START MATERIALS PROVIDED

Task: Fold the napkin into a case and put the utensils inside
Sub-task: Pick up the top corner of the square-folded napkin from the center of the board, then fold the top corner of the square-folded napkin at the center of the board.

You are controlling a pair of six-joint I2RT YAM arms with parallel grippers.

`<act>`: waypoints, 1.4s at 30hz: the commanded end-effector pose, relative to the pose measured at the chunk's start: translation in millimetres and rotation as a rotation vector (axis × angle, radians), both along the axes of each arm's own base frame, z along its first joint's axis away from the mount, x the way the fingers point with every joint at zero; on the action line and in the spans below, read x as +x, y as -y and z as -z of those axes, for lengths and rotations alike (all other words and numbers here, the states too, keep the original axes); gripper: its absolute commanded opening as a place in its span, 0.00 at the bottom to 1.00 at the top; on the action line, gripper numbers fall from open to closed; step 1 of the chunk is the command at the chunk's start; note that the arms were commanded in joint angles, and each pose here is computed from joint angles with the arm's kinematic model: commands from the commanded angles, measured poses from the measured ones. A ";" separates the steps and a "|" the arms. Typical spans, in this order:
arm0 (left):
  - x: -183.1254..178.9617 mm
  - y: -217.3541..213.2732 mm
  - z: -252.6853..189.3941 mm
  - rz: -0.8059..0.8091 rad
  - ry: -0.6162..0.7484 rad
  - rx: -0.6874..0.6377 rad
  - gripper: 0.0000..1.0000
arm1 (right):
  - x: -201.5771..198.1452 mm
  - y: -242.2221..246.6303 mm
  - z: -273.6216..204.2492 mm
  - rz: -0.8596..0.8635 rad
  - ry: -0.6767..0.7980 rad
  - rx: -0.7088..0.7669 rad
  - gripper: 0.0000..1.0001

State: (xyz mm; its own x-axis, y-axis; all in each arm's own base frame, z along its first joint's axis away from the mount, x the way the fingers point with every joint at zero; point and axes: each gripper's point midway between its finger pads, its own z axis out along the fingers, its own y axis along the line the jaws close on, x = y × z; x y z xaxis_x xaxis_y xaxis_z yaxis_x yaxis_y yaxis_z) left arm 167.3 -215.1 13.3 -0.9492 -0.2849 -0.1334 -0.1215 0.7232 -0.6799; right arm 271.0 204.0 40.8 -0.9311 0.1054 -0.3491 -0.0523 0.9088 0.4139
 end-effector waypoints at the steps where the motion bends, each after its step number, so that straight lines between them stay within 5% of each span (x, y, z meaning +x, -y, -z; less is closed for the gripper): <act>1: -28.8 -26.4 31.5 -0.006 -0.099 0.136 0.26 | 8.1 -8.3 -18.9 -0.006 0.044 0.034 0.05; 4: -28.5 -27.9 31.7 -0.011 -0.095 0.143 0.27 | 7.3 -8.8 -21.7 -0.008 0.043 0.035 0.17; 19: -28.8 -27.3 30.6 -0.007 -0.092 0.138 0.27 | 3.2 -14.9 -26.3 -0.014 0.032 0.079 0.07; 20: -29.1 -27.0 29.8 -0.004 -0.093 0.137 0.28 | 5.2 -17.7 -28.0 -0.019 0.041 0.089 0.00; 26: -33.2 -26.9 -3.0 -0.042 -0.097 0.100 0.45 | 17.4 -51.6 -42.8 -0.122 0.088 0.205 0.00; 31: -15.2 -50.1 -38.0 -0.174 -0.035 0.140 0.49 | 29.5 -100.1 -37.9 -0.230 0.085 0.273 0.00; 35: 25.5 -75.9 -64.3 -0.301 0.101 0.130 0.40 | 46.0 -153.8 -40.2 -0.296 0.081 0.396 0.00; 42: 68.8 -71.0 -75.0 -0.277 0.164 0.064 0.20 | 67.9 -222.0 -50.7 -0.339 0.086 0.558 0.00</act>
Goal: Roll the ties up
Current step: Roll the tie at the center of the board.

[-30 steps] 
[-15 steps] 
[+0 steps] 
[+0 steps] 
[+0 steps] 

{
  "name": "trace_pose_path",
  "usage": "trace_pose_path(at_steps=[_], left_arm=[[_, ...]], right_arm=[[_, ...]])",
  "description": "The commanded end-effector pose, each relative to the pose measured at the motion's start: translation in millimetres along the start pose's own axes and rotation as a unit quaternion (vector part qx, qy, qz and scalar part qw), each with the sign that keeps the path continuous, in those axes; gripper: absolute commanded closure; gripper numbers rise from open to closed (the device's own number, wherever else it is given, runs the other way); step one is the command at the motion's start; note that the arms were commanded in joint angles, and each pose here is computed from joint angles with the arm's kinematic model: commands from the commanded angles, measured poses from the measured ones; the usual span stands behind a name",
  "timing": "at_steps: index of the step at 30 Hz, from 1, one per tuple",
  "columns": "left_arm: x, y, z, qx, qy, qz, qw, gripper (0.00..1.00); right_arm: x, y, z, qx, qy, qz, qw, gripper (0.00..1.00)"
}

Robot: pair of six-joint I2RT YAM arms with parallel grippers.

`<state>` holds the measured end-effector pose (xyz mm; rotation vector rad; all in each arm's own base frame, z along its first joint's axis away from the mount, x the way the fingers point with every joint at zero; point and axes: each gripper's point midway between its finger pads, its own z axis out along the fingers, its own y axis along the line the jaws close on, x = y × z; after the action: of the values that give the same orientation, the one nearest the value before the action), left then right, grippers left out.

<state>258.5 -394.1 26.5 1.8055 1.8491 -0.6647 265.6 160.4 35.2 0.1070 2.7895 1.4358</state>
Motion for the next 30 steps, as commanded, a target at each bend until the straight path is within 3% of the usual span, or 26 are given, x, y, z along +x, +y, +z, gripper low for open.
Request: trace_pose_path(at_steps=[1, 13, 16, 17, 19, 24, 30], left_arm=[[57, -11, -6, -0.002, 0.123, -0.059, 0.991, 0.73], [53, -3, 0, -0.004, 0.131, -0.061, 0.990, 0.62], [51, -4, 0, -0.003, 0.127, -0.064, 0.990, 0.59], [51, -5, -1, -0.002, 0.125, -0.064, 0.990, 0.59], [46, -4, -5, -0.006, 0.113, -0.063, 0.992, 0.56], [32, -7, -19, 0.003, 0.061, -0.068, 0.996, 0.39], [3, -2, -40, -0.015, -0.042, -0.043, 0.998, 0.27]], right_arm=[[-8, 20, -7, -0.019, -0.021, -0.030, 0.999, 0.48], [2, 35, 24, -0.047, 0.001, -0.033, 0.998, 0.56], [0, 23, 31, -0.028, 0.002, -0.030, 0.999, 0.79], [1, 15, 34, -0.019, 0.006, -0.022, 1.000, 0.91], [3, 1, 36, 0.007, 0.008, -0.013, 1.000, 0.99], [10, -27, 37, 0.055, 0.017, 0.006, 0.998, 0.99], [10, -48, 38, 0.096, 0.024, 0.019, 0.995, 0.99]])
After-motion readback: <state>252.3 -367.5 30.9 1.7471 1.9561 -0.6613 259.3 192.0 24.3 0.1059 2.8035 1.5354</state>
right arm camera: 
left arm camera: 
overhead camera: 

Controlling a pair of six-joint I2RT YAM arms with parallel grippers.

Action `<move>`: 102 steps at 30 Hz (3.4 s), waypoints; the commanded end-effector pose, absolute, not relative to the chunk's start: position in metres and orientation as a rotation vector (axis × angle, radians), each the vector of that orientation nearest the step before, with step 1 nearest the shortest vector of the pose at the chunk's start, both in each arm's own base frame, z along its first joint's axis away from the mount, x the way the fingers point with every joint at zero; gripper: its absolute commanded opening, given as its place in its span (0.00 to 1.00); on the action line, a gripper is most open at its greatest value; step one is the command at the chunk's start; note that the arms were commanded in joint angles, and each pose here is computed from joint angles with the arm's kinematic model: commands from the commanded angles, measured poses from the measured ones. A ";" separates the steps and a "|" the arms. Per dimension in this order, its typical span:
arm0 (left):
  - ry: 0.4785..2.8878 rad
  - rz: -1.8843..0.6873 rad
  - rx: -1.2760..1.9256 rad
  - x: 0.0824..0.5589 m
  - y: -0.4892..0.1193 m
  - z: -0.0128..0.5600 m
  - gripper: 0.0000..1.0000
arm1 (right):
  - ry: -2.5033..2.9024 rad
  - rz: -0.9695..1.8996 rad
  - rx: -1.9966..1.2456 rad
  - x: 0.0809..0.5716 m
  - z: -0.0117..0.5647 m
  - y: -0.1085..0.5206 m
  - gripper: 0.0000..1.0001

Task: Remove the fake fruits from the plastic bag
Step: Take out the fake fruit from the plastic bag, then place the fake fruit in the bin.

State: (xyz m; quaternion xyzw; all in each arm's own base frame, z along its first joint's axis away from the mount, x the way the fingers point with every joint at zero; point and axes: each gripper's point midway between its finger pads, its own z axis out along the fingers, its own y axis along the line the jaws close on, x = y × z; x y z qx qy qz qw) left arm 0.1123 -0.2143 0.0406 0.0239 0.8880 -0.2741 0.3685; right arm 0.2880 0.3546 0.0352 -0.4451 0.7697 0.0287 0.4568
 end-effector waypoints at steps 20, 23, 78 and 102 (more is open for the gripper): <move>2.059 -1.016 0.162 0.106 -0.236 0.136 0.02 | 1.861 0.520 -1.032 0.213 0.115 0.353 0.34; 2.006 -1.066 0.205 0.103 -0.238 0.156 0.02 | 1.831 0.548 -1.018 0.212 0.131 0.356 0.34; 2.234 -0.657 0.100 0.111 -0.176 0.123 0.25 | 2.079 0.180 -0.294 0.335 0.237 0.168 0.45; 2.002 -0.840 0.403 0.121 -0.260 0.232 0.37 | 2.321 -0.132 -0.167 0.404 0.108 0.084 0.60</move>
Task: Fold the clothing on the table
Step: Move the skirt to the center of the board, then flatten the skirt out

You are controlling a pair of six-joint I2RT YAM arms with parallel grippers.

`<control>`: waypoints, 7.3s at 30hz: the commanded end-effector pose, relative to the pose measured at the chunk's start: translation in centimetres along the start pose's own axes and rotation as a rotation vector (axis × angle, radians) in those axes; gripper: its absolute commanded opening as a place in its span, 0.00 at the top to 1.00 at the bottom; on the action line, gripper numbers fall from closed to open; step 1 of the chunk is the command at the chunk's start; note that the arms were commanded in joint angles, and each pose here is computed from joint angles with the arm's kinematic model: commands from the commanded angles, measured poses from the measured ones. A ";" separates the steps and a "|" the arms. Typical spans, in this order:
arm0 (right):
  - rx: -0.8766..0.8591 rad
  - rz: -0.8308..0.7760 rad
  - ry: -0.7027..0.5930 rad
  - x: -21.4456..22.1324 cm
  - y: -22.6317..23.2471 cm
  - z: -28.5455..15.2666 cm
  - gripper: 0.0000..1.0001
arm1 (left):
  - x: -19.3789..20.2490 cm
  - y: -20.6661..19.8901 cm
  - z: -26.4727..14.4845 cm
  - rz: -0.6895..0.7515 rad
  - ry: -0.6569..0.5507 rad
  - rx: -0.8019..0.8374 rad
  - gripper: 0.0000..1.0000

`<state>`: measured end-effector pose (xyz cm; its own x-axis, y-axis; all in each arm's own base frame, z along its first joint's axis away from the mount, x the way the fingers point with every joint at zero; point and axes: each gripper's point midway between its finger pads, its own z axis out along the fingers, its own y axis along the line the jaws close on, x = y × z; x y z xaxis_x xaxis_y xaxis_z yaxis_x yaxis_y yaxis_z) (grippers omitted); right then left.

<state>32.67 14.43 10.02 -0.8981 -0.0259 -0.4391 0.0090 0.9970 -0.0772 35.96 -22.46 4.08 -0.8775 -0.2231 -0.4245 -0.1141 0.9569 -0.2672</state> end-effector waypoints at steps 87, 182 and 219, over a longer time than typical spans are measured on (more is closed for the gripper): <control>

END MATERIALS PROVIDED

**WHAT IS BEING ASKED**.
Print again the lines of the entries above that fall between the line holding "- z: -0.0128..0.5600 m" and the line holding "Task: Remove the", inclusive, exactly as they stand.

**PROBLEM SOLUTION**.
  - z: -0.0128..0.5600 m
  - gripper: 0.0000..1.0000
arm1 (right):
  - ry: -2.5033..2.9024 rad
  - rz: -0.9695..1.8996 rad
  - rx: -1.9966..1.2456 rad
  - x: 0.0809..0.5716 m
  - z: -0.0117..0.5647 m
  - y: -0.1085..0.5206 m
  - gripper: 0.0000..1.0001

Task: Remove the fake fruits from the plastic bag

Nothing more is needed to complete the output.